Earlier this month, I blogged about the Albertsons case, in which Vice Chancellor Slights held that allegations that the buyer had breached contractual obligations not to take actions intended to avoid payment of an earnout were sufficient to withstand a motion to dismiss. The plaintiff also brought a fraud claim premised on the buyer’s alleged assurances that it intended to grow the seller’s business, but that claim didn’t make the cut.
One of the interesting aspects of the Vice Chancellor’s decision to dismiss the fraud claim was the fact that the agreement did not include a reliance disclaimer, but only a standard integration clause. That kind of clause is generally insufficient to bar fraud claims based on oral misrepresentations made during the negotiation process, but as a recent Weil blog points out, the problem for the plaintiff here was that it didn’t allege any misrepresentations of fact. This excerpt explains:
The selling shareholders were not alleging that the buyer made any misrepresentations of fact, however, but instead alleged that the buyer had “lied” about the buyer’s future intent respecting the operation of the target post-closing. According to the Court of Chancery, “[w]hile anti-reliance language is needed to stand as a contractual bar to an extra-contractual fraud claim based on factual misrepresentations, an integration clause alone is sufficient to bar a fraud claim based on expressions of future intent or future promises.”
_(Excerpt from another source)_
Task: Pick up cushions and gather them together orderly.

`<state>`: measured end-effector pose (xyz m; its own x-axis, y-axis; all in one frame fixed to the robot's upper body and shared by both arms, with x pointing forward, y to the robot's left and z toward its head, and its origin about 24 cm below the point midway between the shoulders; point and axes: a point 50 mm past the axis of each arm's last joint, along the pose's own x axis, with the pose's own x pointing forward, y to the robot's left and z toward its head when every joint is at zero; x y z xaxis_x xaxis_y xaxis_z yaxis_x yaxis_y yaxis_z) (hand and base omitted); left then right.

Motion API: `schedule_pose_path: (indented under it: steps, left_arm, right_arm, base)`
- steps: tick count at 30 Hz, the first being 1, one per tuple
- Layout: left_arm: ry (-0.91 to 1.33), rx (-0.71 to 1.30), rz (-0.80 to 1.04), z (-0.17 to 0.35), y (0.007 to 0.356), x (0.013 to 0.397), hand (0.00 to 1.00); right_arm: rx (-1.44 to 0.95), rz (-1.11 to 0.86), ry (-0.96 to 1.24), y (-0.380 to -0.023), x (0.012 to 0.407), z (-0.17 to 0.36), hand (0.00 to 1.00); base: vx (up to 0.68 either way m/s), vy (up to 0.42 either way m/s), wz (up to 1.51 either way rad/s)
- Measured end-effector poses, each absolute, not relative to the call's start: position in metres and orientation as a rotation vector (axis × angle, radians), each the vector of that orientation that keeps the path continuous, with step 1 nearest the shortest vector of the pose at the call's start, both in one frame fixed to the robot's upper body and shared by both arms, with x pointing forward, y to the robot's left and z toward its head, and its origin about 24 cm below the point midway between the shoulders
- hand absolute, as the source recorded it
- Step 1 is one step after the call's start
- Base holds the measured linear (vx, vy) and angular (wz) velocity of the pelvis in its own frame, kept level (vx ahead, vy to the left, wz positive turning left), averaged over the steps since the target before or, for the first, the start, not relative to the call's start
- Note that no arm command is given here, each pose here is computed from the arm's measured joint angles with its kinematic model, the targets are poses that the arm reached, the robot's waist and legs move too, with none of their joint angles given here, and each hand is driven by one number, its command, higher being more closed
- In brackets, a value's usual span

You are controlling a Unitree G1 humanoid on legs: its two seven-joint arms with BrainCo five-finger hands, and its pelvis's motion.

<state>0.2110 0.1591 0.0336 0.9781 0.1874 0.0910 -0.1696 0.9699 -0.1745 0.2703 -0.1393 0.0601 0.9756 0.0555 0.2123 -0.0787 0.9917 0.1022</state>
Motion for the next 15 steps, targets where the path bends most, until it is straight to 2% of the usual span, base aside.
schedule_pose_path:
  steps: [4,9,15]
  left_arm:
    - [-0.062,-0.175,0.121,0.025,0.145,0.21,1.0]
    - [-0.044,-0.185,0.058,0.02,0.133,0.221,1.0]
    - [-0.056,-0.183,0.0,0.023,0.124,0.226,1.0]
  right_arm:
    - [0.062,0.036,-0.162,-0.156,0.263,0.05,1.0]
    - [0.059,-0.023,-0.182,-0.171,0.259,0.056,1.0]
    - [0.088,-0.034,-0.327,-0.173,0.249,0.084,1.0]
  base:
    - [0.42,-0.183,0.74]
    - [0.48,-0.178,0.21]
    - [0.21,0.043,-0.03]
Indeed, “[a]s distinguished from a claim of extra-contractual fraud based on a statement of fact, the fraud claim based on a ‘future promise’ amounts to an improper attempt to introduce ‘parol evidence that would vary the extant terms in the subsequent integrated writing.’” As a result, the selling shareholders are free to attempt to prove a breach of the specific contractual commitment made by the buyer not to intentionally take action to avoid the payment of the earnout, “but [they] cannot claim fraud based on future promises [to continue to operate the target as an ecommerce business] not memorialized in the Merger Agreement.”
The blog notes that this position applies to claims made by both buyers and sellers, and is also consistent with cases holding that reliance on statements outside of the contract is not justifiable when they are directly contradicted by the language of the contract itself.